Can we avoid accepting what we cannot verify?

 Cropped from biography source

Arthur Clarke was a British writer of great breadth and huge impact. He was a science writer, of both fiction and non-fiction. His works are too many to list, but 2001: A Space Odyssey—the novel accompanying the movie—is perhaps his most famous. He received both a British knighthood and the rarer Pride of Sri Lanka award, so that both “Sri” and “Sir” were legally prefixed to his name.

Today Dick and I want to raise questions about modern cryptography, complexity, and distinguishing science from “magic.”
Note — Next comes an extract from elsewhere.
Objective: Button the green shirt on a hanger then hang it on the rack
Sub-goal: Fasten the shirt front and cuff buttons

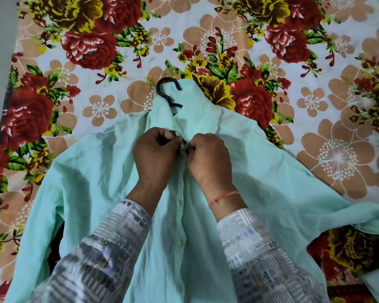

Clarke added the following widely quoted statement to the 1973 revised edition of his book Profiles of the Future: An Inquiry into the Limits of the Possible as the third of three “laws” of prediction:

Any sufficiently advanced technology is indistinguishable from magic.

When I, Ken, first read the quote, I was surprised: it didn’t seem like something a proponent of science would say. Tracing versions of his book’s first chapter in which the first two “laws” appear, it seems Clarke first had nuclear fission in mind, then transistors, semiconductors, clocks incorporating relativity, and a list that strikingly includes “detecting invisible planets.” I agree with critiques expressed here and here: these phenomena are explainable. Perhaps Richard Feynman was right that “nobody really understands quantum mechanics,” but besides rebuttals like this, the point is that a natural explanation can satisfy by reduction to simpler principles without their needing to be fully understood. In all these cases too, experiment gives the power to verify.

My newfound appreciation for Clarke’s quip, and Dick’s all along, comes from realizing the potential limits of verification and explanation in our own field, computational complexity. This applies especially to crypto. Let’s see what the issues are.

Checking Results

As often in computing, issues have “ground” and “meta” levels. Let’s start on the ground.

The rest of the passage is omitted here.